- **Required action**
Extract every line of the material below and reproduce it faithfully.

- **Raw data**
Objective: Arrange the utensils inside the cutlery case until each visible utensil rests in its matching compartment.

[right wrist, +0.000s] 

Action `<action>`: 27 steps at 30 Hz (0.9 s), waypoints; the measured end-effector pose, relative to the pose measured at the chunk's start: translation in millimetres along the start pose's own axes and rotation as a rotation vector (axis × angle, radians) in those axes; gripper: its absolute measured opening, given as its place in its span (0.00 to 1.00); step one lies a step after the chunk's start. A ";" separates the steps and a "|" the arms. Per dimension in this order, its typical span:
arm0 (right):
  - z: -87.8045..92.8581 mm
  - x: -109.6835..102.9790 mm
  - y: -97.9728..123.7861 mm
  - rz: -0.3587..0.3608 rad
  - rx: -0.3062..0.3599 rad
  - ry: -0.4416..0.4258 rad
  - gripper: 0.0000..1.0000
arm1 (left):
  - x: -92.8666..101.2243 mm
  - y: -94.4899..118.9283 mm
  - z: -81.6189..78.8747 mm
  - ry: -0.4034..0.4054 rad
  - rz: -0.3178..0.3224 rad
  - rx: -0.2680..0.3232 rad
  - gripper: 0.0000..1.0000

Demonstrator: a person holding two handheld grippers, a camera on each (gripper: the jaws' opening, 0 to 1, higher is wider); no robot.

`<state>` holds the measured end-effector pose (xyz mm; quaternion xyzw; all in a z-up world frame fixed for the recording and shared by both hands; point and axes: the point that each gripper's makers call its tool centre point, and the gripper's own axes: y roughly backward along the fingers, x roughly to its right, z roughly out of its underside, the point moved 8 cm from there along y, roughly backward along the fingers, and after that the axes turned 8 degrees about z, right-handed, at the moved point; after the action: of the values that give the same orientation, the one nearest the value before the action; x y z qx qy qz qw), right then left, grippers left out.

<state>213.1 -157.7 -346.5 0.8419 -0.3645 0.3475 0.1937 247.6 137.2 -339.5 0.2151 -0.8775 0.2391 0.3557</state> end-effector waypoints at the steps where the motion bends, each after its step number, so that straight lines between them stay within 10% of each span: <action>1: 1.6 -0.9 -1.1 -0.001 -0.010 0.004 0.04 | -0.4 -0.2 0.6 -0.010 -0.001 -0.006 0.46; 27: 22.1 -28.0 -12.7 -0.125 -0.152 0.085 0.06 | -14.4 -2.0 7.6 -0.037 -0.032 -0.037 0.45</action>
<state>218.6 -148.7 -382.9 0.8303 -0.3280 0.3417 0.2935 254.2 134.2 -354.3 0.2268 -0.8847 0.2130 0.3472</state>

- **Written reply**
Objective: Arrange the utensils inside the cutlery case until each visible utensil rests in its matching compartment.

[right wrist, +0.000s] 

Action `<action>`: 27 steps at 30 Hz (0.9 s), waypoints; the measured end-effector pose, relative to the pose measured at the chunk's start: translation in millimetres along the start pose's own axes and rotation as a rotation vector (axis × angle, radians) in those axes; gripper: its absolute measured opening, given as its place in its span (0.00 to 1.00); step one lies a step after the chunk's start. A ";" separates the steps and a "|" the arms. Per dimension in this order, its typical span:
arm0 (right):
  - z: -87.8045..92.8581 mm
  - x: -109.6835..102.9790 mm
  - y: -97.9728..123.7861 mm
  - rz: -0.3587..0.3608 rad
  - rx: -0.3062..0.3599 rad
  - ry: -0.4416..0.4258 rad
  - gripper: 0.0000..1.0000
arm1 (left):
  - x: -92.8666..101.2243 mm
  - y: -94.4899..118.9283 mm
  - z: -81.6189..78.8747 mm
  - ry: -0.4034..0.4054 rad
  - rz: -0.3178..0.3224 rad
  - rx: -0.2680..0.3232 rad
  - gripper: 0.0000..1.0000

Demonstrator: a person holding two handheld grippers, a camera on each (gripper: the jaws' opening, 0 to 1, higher is wider); no robot.

`<state>` holds the measured end-effector pose (xyz mm; quaternion xyzw; all in a z-up world frame fixed for the recording and shared by both hands; point and axes: the point that each gripper's makers call its tool centre point, and the gripper's own axes: y roughly backward along the fingers, x roughly to its right, z roughly out of its underside, the point moved 8 cm from there along y, roughly backward along the fingers, and after that the axes turned 8 degrees about z, right-handed, at the moved point; after the action: of the values that give the same orientation, the one nearest the value before the action; x y z qx qy qz qw), right then left, grippers left out.

<state>213.1 -157.7 -346.5 0.8419 -0.3645 0.3475 0.1937 247.6 137.2 -339.5 0.2151 -0.8775 0.2391 0.3557</state> end-effector waypoints at the steps where the motion bends, each after its step number, so that straight lines between them stay within 10% of each span: <action>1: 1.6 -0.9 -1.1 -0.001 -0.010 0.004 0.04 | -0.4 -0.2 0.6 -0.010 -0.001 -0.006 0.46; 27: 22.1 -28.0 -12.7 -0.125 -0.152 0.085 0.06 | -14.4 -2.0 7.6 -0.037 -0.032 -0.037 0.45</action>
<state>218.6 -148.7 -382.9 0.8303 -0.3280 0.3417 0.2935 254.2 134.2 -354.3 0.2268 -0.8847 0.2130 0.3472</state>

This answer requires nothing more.